Em tempos de crise, a transmissão de informação e a comunicação multilíngues são essenciais. A pandemia da COVID-19 não é o único exemplo de situações de crise em Portugal em que os migrantes se encontravam vulneráveis devido à falta de comunicação multilíngue.
Ao longo dos anos, a população migrante em Portugal tem vindo a aumentar. Porém, muitos destes migrantes vivem em condições precárias e estão sujeitos a diversos problemas e crises relacionados diretamente às suas condições de vida, tal como aconteceu no incêndio na Mouraria ou na pandemia em Odemira.
Numa situação destas, não compreender informação na língua nacional e não ter disponível informação numa língua que se compreenda pode ser o fator decisivo que leva a desfechos trágicos como este.
Ao ignorarmos a necessidade de transmitir informação em formato multilíngue, estamos a colocar estas comunidades em risco e a contribuir para a sua alienação.
Em 2022, as principais comunidades de estrangeiros não-nativos de português em Portugal eram de cidadãos do Reino Unido (36.639), da Índia (34.232), de Itália (33.707), de França (27.614), da Ucrânia (26.898), Roménia (23.967) e do Nepal (23.441).
Tendo isto em conta, as línguas mais faladas entre os migrantes em Portugal deverão ser inglês, línguas indianas como hindi e bengali, italiano, francês, ucraniano, romeno e nepalês.
Porém, quando olhamos para a informação disponibilizada pelo SNS ao longo da pandemia da COVID-19, verificamos que as informações disponibilizadas nestas línguas eram mínimas ou inexistentes. Além disso, entre a informação traduzida, encontrámos discrepâncias na quantidade e qualidade da informação de língua para língua. Por exemplo, para a língua russa foi disponibilizado um PDF com 7 páginas, mas para italiano o mesmo documento tinha apenas as primeiras 3 páginas do documento russo. Para nepalês, foi apenas disponibilizado um vídeo curto, mas com legendas em português.
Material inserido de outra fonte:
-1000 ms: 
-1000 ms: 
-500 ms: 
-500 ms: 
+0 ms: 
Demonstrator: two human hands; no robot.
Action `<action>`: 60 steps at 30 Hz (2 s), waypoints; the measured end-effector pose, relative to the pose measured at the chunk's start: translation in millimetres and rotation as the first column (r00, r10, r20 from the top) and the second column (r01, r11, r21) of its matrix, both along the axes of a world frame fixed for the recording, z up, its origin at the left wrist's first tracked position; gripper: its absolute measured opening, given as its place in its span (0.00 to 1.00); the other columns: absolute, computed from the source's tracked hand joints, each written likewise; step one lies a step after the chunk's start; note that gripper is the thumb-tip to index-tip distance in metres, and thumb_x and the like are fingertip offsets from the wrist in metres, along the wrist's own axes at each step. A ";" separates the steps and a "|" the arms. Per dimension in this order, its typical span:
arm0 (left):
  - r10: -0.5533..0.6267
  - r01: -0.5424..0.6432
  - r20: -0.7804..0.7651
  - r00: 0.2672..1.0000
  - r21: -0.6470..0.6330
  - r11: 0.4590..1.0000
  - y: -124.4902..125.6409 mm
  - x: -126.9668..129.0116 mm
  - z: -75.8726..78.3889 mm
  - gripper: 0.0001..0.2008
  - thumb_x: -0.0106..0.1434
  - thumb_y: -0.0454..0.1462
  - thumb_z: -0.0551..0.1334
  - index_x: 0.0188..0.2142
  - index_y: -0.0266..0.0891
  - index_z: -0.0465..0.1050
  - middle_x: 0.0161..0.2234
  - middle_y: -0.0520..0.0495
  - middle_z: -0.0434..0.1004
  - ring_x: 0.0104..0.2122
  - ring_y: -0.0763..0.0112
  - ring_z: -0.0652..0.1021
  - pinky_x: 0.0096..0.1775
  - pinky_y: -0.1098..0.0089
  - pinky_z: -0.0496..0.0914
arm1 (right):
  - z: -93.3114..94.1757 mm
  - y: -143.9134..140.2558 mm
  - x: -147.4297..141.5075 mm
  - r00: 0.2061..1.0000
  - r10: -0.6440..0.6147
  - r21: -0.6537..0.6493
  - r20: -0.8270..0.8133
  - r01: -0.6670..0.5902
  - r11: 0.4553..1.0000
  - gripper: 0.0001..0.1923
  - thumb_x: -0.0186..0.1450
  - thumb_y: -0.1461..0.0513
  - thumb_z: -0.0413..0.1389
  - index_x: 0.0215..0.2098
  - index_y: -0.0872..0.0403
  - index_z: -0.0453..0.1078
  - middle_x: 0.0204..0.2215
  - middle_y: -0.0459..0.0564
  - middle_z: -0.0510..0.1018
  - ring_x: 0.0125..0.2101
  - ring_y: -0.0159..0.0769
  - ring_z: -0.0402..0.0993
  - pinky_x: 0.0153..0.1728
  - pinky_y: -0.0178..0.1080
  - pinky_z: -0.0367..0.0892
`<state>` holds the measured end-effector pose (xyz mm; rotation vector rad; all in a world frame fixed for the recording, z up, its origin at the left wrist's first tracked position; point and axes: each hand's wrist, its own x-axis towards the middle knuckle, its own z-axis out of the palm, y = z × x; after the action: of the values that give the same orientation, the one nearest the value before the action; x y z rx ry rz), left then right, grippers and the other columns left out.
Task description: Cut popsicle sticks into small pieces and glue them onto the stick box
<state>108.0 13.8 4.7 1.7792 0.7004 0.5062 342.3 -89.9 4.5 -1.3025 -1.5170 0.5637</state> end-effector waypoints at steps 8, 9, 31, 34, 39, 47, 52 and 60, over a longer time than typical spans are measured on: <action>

Disponibilizamos alguns exemplos abaixo.
Documento com informações disponibilizadas em Russo
Documento com informações disponibilizadas em Chinês
Vídeo em Nepalês
Vídeo em Romeno
Vídeo em Criolo
Vídeo em Bengali
Apesar de a tradução automática ser uma tecnologia de ponta e em constante desenvolvimento, sabemos que este sistemas ainda têm algumas limitações.
Os tradutores automáticos entregam traduções com maior qualidade quando trabalham com inglês, seja como língua de chegada ou de partida, porque têm mais dados de treino nos pares linguísticos que envolvem inglês. Por exemplo, é mais provável haver erros numa tradução automática de português para ucraniano do que numa tradução de inglês para ucraniano ou numa de inglês para português. Isto acontece por causa da diferença, entre o inglês e as outras línguas, nas quantidades existentes de dados para treino de motores de tradução automática.
Além disso, algo que também influencia a qualidade da tradução é a falta de clareza e contextualização. Por exemplo, a palavra "shot" em inglês pode ter inúmeros significados dependendo da situação, desde "vacina", "shot" (bebida) até "foto" ou até "tiro". Nas imagens abaixo, exemplificamos esta problemática utilizando o Google Translate e até o tão aclamado ChatGPT, em que o termo "shot", que deveria ser "injeção" ou "vacina" nestes contextos, é traduzido para "foto" e "tiro". Quando damos um contexto maior, notamos que já temos um resultado melhor.